India has suddenly become active in hammering out free trade agreements (FTA), wooing high-profile partners such as post-Brexit UK, Canada, the Gulf Cooperation Council, Israel, and the EU, as well as done-deals involving Australia (ratified by Parliament Down Under on November 22) and the UAE (in force since May).

This is particularly significant in terms of dispute resolution under such FTAs, given India’s current protectionist policies to expand domestic manufacturing under its ‘make in India’ initiative, and the related increase in customs duties and price controls.

EU-India FTA

At the time of writing, the EU and India are engaged in the third round of talks on a proposed FTA. The EU is among India’s top three trading partners, accounting for more than a tenth of the latter’s trade.

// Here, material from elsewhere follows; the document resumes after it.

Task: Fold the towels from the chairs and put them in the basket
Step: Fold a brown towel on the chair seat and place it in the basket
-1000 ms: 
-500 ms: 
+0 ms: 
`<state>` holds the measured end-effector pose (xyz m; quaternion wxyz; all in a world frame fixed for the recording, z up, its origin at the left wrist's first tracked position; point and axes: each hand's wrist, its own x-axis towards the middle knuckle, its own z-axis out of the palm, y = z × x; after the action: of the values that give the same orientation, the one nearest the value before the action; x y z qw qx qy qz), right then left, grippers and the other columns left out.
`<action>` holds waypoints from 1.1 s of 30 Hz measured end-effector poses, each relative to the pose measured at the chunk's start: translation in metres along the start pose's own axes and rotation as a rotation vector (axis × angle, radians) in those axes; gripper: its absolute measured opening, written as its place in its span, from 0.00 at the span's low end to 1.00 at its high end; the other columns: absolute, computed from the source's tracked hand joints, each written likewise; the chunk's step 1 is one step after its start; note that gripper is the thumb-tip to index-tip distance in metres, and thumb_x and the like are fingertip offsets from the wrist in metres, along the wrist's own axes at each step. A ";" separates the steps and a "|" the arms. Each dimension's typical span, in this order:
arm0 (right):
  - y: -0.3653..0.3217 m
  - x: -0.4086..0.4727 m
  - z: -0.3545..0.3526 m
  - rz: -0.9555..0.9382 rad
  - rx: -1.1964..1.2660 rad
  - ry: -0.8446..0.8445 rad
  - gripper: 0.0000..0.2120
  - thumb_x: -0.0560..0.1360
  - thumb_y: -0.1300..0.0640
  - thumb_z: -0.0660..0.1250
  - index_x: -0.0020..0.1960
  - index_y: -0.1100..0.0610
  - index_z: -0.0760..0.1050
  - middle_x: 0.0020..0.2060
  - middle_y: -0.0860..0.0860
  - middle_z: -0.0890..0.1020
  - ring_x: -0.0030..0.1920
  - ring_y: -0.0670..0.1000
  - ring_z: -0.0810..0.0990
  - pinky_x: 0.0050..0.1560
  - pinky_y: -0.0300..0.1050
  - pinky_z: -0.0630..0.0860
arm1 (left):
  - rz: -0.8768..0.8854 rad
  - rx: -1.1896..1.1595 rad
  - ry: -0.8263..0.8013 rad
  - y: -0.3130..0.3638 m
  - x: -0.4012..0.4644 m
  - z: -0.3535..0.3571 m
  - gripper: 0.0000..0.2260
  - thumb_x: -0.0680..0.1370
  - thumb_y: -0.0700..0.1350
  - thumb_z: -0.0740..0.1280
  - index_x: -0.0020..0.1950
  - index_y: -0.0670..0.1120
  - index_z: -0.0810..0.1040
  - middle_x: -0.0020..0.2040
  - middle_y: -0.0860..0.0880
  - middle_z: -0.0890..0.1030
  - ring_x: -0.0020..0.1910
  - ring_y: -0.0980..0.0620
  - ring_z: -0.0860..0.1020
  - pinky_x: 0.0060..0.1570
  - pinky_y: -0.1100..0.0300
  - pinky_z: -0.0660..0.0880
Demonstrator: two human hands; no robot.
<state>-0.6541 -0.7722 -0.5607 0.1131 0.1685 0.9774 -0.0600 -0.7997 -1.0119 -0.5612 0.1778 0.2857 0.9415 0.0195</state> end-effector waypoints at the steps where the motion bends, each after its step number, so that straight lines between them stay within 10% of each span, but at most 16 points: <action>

Relaunched in June this year, after a gap of almost a decade, the talks also include a separate agreement on investment protection (IPA).

The IPA negotiations aim to provide a more predictable investment environment, including reciprocal commitments on non-discrimination and fair treatment — even while preserving a sovereign right to regulate. Importantly, such discussions also seek to establish a dispute settlement mechanism different from the extant model involving investor-state arbitration (ISA). The previous talks in October, for instance, focused on the EU’s proposal for an ‘investment court system’ (ICS) that is already embodied in its FTAs with Canada, Vietnam, and Singapore.

ISA vs ICS

What ISA entails — granting a private individual or company the right to sue a sovereign nation over an investment dispute before a party-appointed tribunal — is a revolutionary innovation under international law. The trade regime, for example, has no equivalent. In fact, no other category of juristic persons has as expansive rights as foreign investors do under such treaties.

Nevertheless, ISA has a history of ‘depoliticising’ disputes (that is, preventing them from snowballing into inter-state conflict — including trade wars) by giving foreign investors access to judicial remedy without involving their home state. Further, ISA provides enough regulatory space for developing countries to nurture local industries even while receiving funds from foreign investors, bringing net gains to host states and investors alike.

However, negotiations for the Transatlantic Trade and Investment Partnership (TTIP) between the EU and the US ended in 2016-17 mainly because of ISA, with the reasons including public protests.

Prolonged criticism of ISA has finally led to calls for a world investment court. The EU, in particular, has championed this idea. The EU has not only signed treaties that replace ad hoc arbitration with a system of ‘standing’ bilateral courts, but also contemplates a multilateral permanent court in the future. As India prepares to engage with this template during its IPA negotiations, it needs to check whether it wants to say ‘yes’ to the European proposal.